* _WHAT THE TASK ASKS_
Give back every line of the material below that has the string "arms".

Start of Block

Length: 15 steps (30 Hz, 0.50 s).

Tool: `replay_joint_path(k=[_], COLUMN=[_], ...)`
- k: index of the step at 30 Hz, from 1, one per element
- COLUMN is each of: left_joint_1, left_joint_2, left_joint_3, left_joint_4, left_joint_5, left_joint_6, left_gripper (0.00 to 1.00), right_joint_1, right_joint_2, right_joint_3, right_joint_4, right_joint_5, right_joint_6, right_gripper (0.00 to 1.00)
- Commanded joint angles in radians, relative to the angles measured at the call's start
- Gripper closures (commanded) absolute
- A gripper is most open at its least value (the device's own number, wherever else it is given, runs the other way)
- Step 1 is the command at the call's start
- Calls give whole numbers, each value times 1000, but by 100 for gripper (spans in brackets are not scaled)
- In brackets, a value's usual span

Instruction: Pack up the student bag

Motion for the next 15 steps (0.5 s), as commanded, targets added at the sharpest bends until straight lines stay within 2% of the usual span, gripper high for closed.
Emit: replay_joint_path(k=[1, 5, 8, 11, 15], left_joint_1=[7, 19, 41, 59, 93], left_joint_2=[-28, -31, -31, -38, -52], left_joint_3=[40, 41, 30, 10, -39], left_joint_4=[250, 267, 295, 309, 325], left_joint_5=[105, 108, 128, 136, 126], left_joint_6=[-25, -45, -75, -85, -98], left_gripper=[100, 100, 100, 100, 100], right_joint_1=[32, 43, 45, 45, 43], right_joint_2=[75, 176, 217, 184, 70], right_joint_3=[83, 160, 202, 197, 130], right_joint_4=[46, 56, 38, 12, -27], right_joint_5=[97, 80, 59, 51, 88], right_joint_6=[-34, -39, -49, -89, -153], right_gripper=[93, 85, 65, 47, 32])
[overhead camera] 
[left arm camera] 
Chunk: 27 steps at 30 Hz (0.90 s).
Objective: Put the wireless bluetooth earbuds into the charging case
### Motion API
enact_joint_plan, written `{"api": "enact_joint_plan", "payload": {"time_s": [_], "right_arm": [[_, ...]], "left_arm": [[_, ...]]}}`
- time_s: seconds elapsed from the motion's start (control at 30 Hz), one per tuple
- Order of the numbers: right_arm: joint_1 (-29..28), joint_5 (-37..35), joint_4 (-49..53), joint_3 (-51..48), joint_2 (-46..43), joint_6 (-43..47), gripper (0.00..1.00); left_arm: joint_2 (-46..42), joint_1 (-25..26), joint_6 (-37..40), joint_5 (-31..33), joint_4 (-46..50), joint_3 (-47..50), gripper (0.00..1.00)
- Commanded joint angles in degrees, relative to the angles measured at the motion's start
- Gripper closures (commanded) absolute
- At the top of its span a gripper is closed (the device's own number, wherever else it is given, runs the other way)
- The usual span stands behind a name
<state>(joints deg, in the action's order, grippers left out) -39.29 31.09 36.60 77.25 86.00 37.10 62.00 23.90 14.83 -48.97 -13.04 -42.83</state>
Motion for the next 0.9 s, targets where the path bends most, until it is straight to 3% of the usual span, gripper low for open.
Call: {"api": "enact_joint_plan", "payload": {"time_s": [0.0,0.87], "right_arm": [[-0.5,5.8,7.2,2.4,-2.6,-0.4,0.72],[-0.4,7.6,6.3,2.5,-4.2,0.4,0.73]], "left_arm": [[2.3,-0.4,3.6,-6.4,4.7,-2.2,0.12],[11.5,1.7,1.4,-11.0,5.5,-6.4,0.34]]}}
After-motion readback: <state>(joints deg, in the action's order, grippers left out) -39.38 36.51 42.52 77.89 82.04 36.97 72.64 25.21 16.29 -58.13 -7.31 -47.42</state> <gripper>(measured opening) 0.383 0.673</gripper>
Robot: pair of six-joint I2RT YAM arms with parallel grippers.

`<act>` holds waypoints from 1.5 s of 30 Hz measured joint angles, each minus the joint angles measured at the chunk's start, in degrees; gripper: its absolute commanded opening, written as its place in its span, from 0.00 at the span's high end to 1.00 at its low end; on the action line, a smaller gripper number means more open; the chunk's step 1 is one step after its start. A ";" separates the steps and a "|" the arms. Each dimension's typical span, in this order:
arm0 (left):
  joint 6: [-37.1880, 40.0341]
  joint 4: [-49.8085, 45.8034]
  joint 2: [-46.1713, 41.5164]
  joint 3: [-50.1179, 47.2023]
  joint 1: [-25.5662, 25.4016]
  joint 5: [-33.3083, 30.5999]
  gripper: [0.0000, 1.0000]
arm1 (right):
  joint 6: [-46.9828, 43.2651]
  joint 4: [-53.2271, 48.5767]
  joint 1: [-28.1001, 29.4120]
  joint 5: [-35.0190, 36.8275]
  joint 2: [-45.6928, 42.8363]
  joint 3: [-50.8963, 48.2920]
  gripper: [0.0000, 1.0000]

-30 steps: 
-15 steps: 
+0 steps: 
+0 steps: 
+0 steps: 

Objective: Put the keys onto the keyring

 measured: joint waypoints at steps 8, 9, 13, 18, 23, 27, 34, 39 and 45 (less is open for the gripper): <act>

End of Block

* _RESULT FOR THIS EXERCISE_
Robot: pair of six-joint I2RT YAM arms with parallel grippers.
`<act>` holds waypoints from 1.5 s of 30 Hz measured joint angles, each minus the joint angles measured at the chunk's start, in degrees; gripper: its absolute commanded opening, written as its place in its span, from 0.00 at the span's high end to 1.00 at its low end; on the action line, a smaller gripper number means more open; the chunk's step 1 is one step after its start. A ";" separates the steps and a "|" the arms. Each dimension's typical span, in this order:

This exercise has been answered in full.